Nikolaï levmenov a de grands projets: le 80ᵉ anniversaire de la défaite de l'Allemagne nazie face à l'Union soviétique sera célébré à l'avenir par une série d'événements «militaro-patriotiques» dans l'Arctique, a déclaré le chef de la marine russe la semaine dernière lors du Forum arctique à Saint-Pétersbourg.
Mais Ievmenov veut aller plus loin: la présence militaire de la Russie dans la région la plus septentrionale du monde devrait être encore renforcée. Il s'agit d'une «mesure coercitive» qui fait suite aux «mesures agressives d'autres pays». En outre, la Russie doit étendre son influence dans la région — même au-delà du territoire qui revient en fait au pays du Grand Nord selon le droit international.
Pendant des décennies, la région du Grand Nord a surtout intéressé les chercheurs et les aventuriers. Mais cela fait longtemps que ce n'est plus le cas: différents groupes se disputent désormais la région pour des intérêts divers. Quel est exactement l'objectif de la Russie en renforçant ses capacités militaires?
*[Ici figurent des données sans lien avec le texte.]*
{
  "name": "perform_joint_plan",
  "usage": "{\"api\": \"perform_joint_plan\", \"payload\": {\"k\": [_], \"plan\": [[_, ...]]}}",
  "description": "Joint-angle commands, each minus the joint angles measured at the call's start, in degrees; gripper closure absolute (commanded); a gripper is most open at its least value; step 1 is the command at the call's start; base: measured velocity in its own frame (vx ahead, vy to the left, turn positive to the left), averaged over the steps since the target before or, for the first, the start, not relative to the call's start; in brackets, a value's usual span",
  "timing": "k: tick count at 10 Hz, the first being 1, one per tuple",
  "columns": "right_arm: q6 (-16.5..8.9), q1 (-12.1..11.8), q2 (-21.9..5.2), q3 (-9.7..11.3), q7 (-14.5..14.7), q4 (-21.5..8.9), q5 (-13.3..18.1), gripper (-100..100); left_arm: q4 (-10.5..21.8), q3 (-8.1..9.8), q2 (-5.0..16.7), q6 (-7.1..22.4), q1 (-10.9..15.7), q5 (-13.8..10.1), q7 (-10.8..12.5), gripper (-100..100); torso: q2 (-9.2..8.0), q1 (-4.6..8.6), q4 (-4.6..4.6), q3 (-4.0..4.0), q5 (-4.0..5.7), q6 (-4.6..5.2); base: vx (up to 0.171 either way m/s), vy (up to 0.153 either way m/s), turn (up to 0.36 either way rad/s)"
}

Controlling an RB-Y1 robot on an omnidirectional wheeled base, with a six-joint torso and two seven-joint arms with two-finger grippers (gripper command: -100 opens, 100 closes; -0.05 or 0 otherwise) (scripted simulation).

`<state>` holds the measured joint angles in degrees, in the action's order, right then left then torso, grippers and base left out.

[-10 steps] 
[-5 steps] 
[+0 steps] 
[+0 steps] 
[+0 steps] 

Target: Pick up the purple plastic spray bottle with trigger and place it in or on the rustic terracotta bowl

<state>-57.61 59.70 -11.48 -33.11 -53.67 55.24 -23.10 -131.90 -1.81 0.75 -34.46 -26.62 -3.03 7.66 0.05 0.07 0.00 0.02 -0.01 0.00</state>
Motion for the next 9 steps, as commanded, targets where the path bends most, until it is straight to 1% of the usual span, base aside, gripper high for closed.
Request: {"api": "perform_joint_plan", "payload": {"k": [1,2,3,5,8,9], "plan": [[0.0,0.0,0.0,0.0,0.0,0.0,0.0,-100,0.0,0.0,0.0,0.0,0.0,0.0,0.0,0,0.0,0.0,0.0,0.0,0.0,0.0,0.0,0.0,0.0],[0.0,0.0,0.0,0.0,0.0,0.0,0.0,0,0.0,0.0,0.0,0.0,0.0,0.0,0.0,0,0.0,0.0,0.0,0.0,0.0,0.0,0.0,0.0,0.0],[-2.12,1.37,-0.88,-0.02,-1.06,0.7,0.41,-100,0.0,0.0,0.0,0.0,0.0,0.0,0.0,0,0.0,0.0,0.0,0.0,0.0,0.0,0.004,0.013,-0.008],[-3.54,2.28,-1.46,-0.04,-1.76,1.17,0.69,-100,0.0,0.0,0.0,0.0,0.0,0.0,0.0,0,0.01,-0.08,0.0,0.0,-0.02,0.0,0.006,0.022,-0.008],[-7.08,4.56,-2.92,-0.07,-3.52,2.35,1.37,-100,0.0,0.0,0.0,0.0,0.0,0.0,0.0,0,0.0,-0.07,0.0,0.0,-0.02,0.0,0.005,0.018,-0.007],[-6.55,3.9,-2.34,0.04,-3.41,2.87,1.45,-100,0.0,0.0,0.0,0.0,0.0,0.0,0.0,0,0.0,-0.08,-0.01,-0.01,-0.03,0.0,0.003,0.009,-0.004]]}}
Fondamentalement, d'autres Etats perçoivent également les tensions croissantes dans la région:
Les liens diplomatiques des Etats les plus septentrionaux ont également été restreints. Depuis février 2021, le Kremlin est également isolé au sein du Conseil de l'Arctique. La Russie présidait encore ce forum de discussion jusqu'en mai dernier. Les autres pays membres, à savoir la Norvège, la Suède, le Danemark, la Finlande, l'Islande, le Canada et les Etats-Unis, n'avaient toutefois plus participé à une réunion commune depuis le début de la guerre.
La Russie a cependant renforcé sa présence militaire dans la région polaire du nord, malgré les lourdes charges liées à la guerre en Ukraine: ce lundi encore, le président russe Vladimir Poutine a inauguré deux nouveaux sous-marins nucléaires, baptisés «Krasnoïarsk» et «Tsar Alexandre III», qu'il a qualifiés de «redoutables porteurs de missiles».
Poutine a réaffirmé à cette occasion que la présence militaire russe continuerait à s'accroître, non seulement dans l'Arctique, mais aussi dans d'autres régions comme la mer Baltique, la mer Caspienne, la mer Noire et l'Extrême-Orient. Huit autres sous-marins sont actuellement en cours de construction.
En décembre dernier, le secrétaire général de l'Otan Jens Stoltenberg avait déjà déclaré à la chaîne d'information américaine CNN que l'on percevait actuellement un «renforcement militaire considérable de la Russie dans le Grand Nord». En conséquence, Stoltenberg avait annoncé que l'Alliance allait également doubler sa présence dans la région.
La chaîne d'information a montré, à l'aide d'images satellites, que la Russie avait agrandi et modernisé certaines de ses bases militaires les plus au nord. Certaines de ces installations datent encore de l'époque soviétique. D'un point de vue militaire, cela n'a en principe rien de nouveau, argumente Stoltenberg: car le chemin le plus court de la Russie vers les Etats-Unis passe justement par le pôle Nord.
Toutefois, la région a également une importance économique croissante: tant que la glace continuera à fondre en raison du changement climatique, de nouvelles routes maritimes pourraient se développer durablement, raccourcissant par exemple considérablement le trajet entre l'Asie du Sud-Est et l'Europe — et ce le long de la côte russe. De plus, il existe dans la région d'importants gisements de matières premières encore inexploités. La Chine est également présente dans la région.
Mais le réarmement signifie-t-il automatiquement qu'une confrontation militaire est plus probable? Selon une analyse du Center for Strategic & International Studies datant de janvier, les intérêts russes sont avant tout de nature défensive. La Russie veut par exemple protéger ses installations militaires sur la péninsule de Kola, qui jouxte la Finlande. Il en va de même pour diverses installations pétrolières et gazières.
Dans un combat «improbable mais pas impensable» entre la Russie et l'Otan, les signes pourraient toutefois changer: dans ce cas, une «invasion limitée de la Norvège ou de la Finlande» serait envisageable afin d'établir une autre zone tampon pour protéger les installations nucléaires.